MARKET WATCH: Natural gas price is 'resurrected'

Sam Fletcher
OGJ Senior Writer

HOUSTON, Oct. 29 -- The price of natural gas “rose from the grave of its 13-month lows,” rebounding 3.4% after the front-month contract rolled Oct. 28 in the New York market, and the crude price also advanced.

Assessing the early market on Oct. 29, analysts in the Houston office of Raymond James & Associates Inc. said gas “is making its way back to the $4/Mcf twilight zone and is up about 1% while crude is flat.”

They reported, “The broader markets remained flat yesterday as investors were spooked…because next week's events could substantially alter monetary policy and legislative direction. With elections and the Federal Reserve rate decision on the horizon, one question is haunting investor dreams: will the results be tricks or treats?”

A “bullish storage figure” helped buoy natural gas prices Oct. 28, with the Energy Information Administration reporting the injection of 71 bcf of natural gas into US underground storage in the week ended Oct. 22. That brought working gas in storage to more than 3.75 tcf, down 1 bcf from the comparable week last year but 312 bcf above the 5-year average. The Wall Street consensus was for an injection of 73 bcf.

“But in light of other evidence in the market, we are still inclined to be cautious in our [gas] price outlook. Supply and demand fundamentals have improved but are still not strong,” said Adam Sieminski, chief energy economist for Deutsche Bank in Washington, DC. “Growth in the Bakken oil play and in overall natural gas liquids is providing a kick to US liquids production that could end up surprising the non-OPEC supply bears who are looking for declines in oil output.”

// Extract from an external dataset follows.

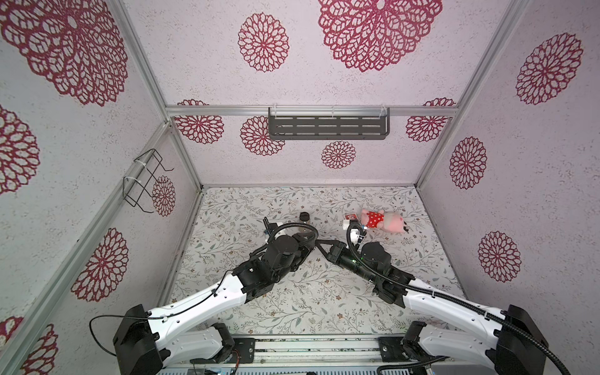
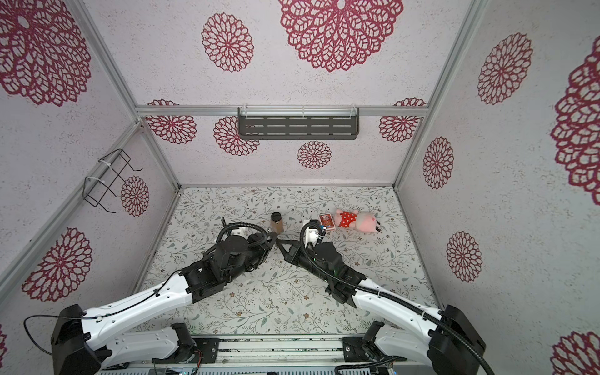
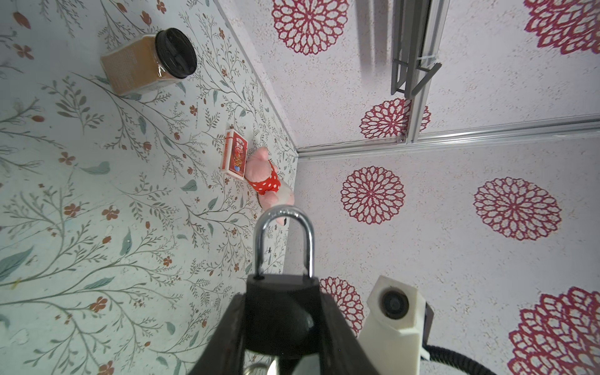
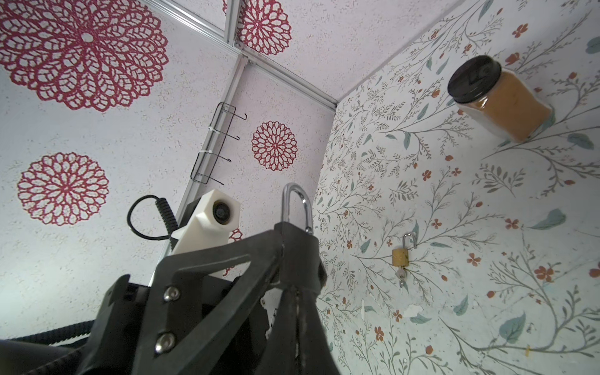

Anuj Sharma, research analyst at Pritchard Capital Partners LLC in Houston, reported the dollar weakened on speculation that the Federal Reserve System soon will have to induce another round of “quantitative easing” (QE2) as economic recovery remains tepid. “The market is now expecting that an announcement on QE2 could come as early as Nov. 3, after the Nov. 2 Fed meeting. With the very high probability of Fed’s action, we expect crude to remain joined at the hip with the greenback and the fundamentals to provide just a backdrop for the time being,” Sharma said.

Walter de Wet at Standard New York Securities Inc., the Standard Bank Group, said, “As October draws to a close, front-month crude ended more or less where it started, with some rather volatile sessions in between. Most of the volatility comes from dollar moves, which has been driven by speculation on the Fed’s QE move for the past month. Even a prolonged French strike and huge [EIA] weekly inventory changes failed to break the close correlation between dollar and oil.”

French port workers at Le Havre voted to end their strike, following the lead of workers at three refineries earlier this week. “The high oil inventory has avoided panic and severe price actions which otherwise might have been caused by such a long and wide-spread strike,” De Wet said.

Sieminski said, “China raised retail gasoline and diesel prices this week by 3%, reversing the cut made in June. The price hike will have a limited impact on curbing end-user demand but will be supportive for domestic refinery margins and will erode the export margin for gasoline and diesel in our view.”

In other news, the EIA reported monthly revisions of demand and supply, increasing overall US oil demand by 90,000 b/d, “mainly in distillates,” said Olivier Jakob at Petromatrix in Zug, Switzerland. That was “only a marginal adjustment” as that agency is now better at estimating and separating product exports and real domestic demand, he said.

Jakob also noted, “Ethanol production reached a new record high in August and increased Environmental Protection Agency blending requirements will continue to be a challenge for petroleum gasoline in the US.”

Meanwhile, the new “Alberta Clipper” pipeline from Canada started to make its first crude oil deliveries this month. “Combined with the Keystone pipeline that started this summer and the increased crude production in the Midwest, this should continue to put more localized pressure on West Texas Intermediate and be a pressure point on the time-spreads into 2011,” said Jakob.

Energy prices
The December contract for benchmark US sweet, light crudes increased 24¢ to $82.18/bbl Oct. 28 on the New York Mercantile Exchange. The January contract advanced 27¢ to $82.94/bbl. On the US spot market, WTI at Cushing, Okla., was up 24¢ to $82.18/bbl. Heating oil for November delivery inched up 0.52¢ to $2.24/gal on NYMEX. Reformulated blend stock for oxygenate blending for the same month rose 1.19¢ to $2.11/gal.

The new front-month December contract for natural gas escalated 12.7¢ to $3.89/MMbtu on NYMEX. On the US spot market, gas at Henry Hub, La., dipped 0.9¢ to $3.36/MMbtu.

In London, the December IPE contract for North Sea Brent increased 36¢ to $83.59/bbl. Gas oil for November gained $12 to $708/tonne.

The average price for the Organization of Petroleum Exporting Countries’ basket of 12 benchmark crudes was up 73¢ to $79.92/bbl.